## WHAT TO DO
Please return every line in the entries below with the word "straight" in it.

[[ DATASET RECORDS, beginning ]]

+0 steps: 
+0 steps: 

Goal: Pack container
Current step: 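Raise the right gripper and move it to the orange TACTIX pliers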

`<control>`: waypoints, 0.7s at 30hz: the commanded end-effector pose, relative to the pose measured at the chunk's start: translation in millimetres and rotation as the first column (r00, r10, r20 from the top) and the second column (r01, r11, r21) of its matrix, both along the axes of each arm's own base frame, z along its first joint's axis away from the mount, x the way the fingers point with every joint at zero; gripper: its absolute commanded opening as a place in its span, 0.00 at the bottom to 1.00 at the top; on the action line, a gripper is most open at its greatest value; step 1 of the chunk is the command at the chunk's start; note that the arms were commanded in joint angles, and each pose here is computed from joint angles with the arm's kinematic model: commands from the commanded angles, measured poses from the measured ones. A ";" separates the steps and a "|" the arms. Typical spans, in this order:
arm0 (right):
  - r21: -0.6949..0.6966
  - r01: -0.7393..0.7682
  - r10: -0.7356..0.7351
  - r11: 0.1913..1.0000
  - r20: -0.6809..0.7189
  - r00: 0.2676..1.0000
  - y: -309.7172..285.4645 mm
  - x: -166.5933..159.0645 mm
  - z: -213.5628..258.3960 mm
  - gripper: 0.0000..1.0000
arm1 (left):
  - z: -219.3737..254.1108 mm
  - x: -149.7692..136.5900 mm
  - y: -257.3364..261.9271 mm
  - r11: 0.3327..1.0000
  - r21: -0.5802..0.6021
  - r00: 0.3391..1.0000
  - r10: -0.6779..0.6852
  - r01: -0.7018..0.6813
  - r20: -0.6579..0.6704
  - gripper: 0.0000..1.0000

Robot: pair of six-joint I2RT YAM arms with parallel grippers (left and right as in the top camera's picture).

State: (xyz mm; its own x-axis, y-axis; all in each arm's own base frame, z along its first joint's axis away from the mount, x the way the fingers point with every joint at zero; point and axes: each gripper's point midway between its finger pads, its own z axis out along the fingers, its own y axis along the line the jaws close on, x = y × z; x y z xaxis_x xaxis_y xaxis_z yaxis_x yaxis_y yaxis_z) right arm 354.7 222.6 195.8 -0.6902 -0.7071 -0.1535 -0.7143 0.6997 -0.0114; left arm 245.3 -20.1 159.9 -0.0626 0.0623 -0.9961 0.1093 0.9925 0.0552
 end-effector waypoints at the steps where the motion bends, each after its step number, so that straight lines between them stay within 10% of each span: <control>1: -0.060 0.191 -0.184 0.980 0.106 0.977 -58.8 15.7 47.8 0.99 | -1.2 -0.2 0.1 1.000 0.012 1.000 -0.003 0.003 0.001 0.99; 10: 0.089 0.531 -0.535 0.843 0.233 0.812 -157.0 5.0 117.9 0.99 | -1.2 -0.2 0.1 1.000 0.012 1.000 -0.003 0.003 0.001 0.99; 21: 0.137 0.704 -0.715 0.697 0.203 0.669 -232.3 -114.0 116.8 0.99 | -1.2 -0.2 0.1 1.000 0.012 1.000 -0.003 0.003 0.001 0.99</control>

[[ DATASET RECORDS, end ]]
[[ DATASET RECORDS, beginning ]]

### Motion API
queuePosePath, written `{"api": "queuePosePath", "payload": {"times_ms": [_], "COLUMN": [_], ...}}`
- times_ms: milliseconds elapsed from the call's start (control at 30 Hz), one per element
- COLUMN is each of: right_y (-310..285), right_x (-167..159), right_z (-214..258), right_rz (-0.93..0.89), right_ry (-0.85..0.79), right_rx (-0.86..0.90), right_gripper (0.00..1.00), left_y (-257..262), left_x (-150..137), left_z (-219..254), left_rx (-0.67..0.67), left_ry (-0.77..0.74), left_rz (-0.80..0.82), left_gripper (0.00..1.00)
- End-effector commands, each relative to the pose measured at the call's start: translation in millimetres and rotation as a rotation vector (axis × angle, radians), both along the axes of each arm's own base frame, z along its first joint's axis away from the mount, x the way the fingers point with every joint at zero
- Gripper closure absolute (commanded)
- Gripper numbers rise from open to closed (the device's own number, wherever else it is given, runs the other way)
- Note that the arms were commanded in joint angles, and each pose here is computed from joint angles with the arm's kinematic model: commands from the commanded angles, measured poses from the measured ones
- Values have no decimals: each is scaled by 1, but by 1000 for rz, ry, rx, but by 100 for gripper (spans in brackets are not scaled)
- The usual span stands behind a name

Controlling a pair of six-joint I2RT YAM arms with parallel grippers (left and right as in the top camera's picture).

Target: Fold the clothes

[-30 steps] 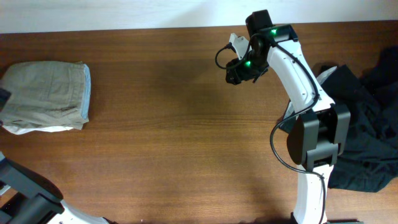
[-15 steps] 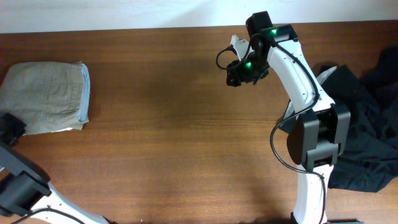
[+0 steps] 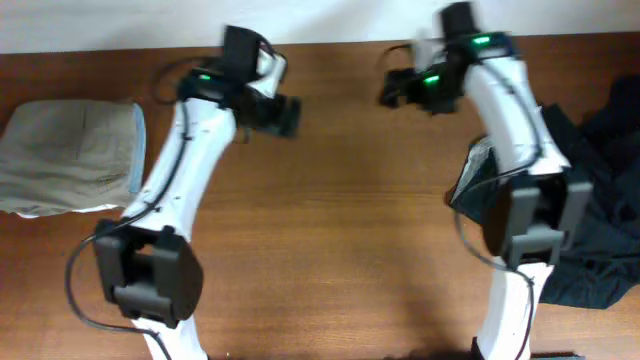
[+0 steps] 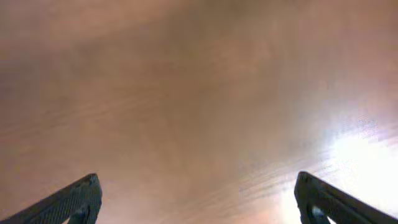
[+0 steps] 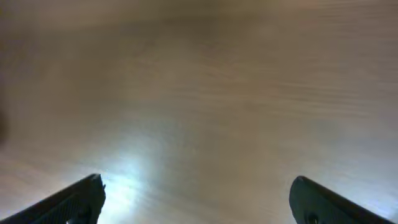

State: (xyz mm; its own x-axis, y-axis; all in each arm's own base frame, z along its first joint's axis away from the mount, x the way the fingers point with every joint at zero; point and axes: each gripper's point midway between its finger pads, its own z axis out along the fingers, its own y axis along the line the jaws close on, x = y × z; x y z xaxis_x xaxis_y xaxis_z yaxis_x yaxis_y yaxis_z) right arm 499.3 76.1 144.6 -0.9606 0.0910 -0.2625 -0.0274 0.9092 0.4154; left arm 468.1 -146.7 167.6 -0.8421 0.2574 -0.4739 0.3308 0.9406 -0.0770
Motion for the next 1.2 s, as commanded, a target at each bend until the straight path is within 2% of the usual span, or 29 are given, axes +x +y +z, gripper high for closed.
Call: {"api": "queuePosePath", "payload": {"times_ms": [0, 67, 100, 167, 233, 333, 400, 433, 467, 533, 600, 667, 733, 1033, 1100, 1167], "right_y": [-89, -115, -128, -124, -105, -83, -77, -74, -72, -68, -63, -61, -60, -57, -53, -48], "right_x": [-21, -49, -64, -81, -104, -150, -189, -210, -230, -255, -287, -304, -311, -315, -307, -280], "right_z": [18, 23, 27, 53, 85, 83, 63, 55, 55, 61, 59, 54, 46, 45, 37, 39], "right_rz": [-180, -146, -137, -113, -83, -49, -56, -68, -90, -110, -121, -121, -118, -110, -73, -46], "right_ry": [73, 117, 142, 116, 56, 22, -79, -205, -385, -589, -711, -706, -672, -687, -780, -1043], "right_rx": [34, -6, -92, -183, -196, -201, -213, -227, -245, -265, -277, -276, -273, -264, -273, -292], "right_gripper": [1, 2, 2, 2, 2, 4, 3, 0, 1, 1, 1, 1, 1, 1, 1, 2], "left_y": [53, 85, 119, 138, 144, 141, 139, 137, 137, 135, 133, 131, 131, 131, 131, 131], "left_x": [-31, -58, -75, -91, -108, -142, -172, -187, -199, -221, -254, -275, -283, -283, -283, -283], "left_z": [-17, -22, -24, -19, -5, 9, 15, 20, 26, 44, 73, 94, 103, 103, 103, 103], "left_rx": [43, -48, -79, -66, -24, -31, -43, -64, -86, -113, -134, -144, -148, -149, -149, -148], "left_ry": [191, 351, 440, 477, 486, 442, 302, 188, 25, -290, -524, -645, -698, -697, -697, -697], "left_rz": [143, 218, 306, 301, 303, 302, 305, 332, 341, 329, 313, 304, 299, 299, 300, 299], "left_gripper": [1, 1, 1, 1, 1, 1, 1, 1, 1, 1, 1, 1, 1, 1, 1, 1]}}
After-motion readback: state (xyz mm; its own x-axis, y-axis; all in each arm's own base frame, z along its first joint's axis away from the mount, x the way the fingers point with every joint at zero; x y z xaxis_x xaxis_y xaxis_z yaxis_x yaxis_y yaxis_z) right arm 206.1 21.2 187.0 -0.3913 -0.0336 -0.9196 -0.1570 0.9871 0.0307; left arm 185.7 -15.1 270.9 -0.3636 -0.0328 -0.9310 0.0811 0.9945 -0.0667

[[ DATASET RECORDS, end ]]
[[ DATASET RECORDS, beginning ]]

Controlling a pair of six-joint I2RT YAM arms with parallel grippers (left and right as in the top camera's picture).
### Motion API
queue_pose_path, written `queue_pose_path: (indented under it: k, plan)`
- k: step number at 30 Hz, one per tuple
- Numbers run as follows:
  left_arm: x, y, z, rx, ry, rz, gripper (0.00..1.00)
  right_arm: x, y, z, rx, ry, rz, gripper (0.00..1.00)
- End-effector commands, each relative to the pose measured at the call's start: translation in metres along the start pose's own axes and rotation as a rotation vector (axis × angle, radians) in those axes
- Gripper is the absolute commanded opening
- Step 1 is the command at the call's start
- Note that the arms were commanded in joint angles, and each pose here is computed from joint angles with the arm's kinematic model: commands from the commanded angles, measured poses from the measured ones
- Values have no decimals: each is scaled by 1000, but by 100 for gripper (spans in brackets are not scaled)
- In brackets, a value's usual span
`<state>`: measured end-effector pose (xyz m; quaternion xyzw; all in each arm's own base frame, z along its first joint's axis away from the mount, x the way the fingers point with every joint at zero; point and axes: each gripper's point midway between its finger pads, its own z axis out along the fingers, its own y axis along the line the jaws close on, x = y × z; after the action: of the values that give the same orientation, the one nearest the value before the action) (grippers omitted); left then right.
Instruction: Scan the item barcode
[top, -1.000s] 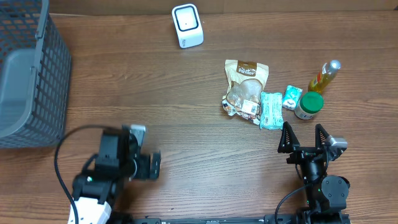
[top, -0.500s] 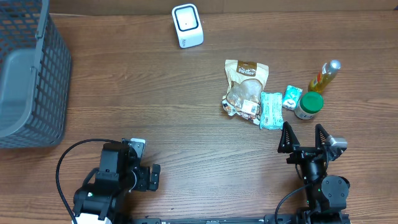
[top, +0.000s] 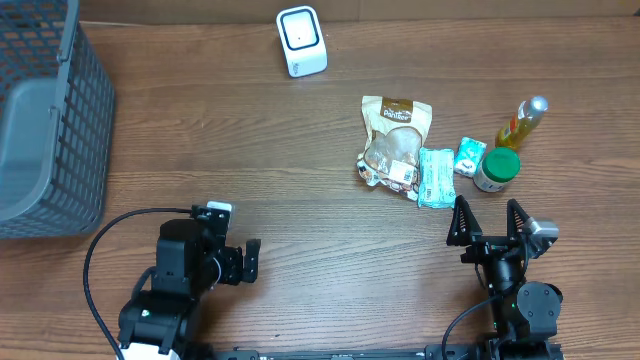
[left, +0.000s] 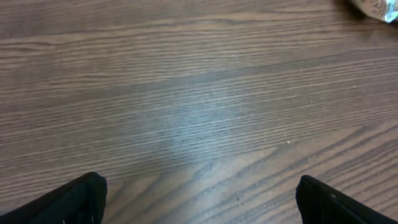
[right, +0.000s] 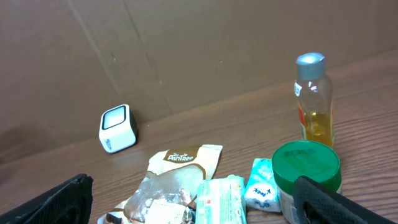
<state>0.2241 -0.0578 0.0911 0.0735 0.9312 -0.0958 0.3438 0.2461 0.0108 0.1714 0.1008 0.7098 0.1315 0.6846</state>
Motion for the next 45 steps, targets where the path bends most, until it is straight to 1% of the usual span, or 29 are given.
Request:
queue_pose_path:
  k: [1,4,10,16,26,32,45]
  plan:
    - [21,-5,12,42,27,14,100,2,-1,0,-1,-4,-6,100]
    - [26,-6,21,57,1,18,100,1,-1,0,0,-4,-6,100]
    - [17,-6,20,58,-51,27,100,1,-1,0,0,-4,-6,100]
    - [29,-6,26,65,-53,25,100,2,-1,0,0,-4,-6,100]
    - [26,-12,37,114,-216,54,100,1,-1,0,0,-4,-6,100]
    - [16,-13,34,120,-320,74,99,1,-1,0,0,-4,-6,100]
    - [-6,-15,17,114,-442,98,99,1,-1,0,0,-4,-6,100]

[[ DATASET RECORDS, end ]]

## ANSWER
 end-effector waypoints at the steps where the motion bends, each after its step number, so that straight lines between them stay within 10% of each span: <control>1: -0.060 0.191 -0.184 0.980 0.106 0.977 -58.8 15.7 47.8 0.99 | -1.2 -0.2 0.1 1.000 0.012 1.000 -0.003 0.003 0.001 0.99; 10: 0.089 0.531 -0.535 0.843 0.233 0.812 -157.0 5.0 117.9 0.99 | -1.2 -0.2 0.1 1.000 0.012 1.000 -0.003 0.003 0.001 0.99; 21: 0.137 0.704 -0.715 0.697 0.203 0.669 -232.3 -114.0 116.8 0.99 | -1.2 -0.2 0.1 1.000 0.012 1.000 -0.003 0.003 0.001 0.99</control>
Motion for the next 1.2 s, as commanded, a target at each bend until the straight path is within 2% of the usual span, or 29 are given, axes +x +y +z, gripper high for closed.
Motion for the next 45 steps, targets where the path bends most, until it is straight to 1% of the usual span, or 29 are given.

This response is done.